• WHAT NEEDS TO BE DONE:
Look for the word "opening" in the material below. Copy each line that has it.

######

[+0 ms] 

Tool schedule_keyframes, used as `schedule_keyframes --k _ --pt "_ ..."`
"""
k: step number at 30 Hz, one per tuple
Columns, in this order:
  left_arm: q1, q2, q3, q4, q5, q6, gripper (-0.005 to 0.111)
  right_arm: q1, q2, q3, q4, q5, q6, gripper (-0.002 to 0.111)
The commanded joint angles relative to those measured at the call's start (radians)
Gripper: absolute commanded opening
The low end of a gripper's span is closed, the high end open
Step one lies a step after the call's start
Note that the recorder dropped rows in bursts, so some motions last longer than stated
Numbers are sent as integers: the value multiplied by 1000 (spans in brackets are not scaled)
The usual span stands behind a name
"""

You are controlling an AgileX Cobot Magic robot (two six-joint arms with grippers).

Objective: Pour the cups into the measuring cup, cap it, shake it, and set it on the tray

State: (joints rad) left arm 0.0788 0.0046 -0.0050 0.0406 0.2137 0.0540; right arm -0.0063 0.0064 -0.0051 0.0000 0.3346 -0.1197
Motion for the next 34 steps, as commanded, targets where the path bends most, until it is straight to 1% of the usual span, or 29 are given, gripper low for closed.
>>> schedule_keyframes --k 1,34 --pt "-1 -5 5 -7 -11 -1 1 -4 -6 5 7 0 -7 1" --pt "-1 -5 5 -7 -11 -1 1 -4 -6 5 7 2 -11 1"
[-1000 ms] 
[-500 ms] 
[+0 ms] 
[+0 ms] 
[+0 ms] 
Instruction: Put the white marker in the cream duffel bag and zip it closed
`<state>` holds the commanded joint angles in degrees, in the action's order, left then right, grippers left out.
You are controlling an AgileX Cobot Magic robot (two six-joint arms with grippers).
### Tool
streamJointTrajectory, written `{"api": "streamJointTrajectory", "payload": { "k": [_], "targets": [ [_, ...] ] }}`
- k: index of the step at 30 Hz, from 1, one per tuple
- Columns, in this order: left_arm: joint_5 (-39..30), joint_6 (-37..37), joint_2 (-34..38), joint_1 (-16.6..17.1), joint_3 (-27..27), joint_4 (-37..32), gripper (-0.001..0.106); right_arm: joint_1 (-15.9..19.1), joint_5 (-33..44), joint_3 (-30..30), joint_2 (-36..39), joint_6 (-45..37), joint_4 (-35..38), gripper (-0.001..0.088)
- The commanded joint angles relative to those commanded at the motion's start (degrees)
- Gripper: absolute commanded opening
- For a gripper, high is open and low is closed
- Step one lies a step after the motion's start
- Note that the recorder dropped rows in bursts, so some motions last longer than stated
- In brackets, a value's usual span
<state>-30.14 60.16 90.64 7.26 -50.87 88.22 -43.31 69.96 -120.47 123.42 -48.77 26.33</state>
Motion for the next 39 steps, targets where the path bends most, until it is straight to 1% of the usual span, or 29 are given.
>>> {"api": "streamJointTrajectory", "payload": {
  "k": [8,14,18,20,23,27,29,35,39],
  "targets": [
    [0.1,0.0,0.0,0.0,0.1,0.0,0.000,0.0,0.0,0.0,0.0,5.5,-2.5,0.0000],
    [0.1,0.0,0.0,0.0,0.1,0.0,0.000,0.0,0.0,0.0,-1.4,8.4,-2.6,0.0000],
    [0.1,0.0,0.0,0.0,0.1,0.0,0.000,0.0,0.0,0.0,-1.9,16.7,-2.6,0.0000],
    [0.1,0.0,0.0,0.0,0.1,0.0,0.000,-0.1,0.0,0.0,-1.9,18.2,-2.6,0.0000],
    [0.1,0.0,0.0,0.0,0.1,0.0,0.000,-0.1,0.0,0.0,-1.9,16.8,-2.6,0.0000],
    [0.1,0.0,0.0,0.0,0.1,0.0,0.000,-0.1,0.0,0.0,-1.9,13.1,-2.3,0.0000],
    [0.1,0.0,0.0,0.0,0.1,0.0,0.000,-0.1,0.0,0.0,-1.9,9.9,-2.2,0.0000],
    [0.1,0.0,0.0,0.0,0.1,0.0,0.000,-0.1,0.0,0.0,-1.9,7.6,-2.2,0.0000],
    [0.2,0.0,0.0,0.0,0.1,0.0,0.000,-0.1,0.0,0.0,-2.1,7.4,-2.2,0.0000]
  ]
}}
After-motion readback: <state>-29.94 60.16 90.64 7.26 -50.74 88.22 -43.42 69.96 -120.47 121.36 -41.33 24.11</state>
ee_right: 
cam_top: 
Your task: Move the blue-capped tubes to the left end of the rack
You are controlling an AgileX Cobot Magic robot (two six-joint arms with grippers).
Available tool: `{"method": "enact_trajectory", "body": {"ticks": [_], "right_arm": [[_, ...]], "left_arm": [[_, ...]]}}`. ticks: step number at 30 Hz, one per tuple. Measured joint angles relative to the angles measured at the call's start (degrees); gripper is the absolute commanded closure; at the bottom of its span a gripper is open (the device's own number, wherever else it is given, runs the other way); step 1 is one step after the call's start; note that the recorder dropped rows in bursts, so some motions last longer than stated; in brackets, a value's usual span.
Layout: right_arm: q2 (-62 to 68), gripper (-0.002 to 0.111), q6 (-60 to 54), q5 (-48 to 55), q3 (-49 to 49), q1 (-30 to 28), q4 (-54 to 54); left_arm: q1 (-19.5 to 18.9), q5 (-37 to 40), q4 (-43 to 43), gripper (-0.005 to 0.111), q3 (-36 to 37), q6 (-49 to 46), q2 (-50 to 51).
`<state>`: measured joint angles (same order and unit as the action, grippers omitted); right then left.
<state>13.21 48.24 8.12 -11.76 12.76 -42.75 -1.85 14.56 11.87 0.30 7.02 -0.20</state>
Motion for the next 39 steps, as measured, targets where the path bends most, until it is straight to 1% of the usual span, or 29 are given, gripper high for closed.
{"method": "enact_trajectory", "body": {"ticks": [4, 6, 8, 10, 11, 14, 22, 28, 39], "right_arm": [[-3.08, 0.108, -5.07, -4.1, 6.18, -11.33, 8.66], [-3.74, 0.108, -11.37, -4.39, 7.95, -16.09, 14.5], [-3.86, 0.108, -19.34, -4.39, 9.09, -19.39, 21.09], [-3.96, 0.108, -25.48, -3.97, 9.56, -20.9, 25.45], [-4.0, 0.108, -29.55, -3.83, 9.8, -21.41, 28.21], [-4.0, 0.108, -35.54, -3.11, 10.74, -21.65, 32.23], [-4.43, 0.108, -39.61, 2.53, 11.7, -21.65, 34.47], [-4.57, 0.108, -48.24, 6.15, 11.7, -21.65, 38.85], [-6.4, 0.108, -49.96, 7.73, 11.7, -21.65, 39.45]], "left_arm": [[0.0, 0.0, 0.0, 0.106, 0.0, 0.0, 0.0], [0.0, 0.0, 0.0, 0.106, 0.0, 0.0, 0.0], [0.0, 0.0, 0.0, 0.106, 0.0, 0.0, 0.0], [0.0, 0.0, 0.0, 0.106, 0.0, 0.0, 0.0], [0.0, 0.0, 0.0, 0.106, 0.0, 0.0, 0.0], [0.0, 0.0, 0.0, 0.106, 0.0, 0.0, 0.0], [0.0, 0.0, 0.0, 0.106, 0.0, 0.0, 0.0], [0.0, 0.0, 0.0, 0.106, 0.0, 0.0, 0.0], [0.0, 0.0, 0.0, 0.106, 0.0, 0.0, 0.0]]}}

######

• EXERCISE ANSWER:
Gripper: absolute commanded opening
- Gripper: absolute commanded opening

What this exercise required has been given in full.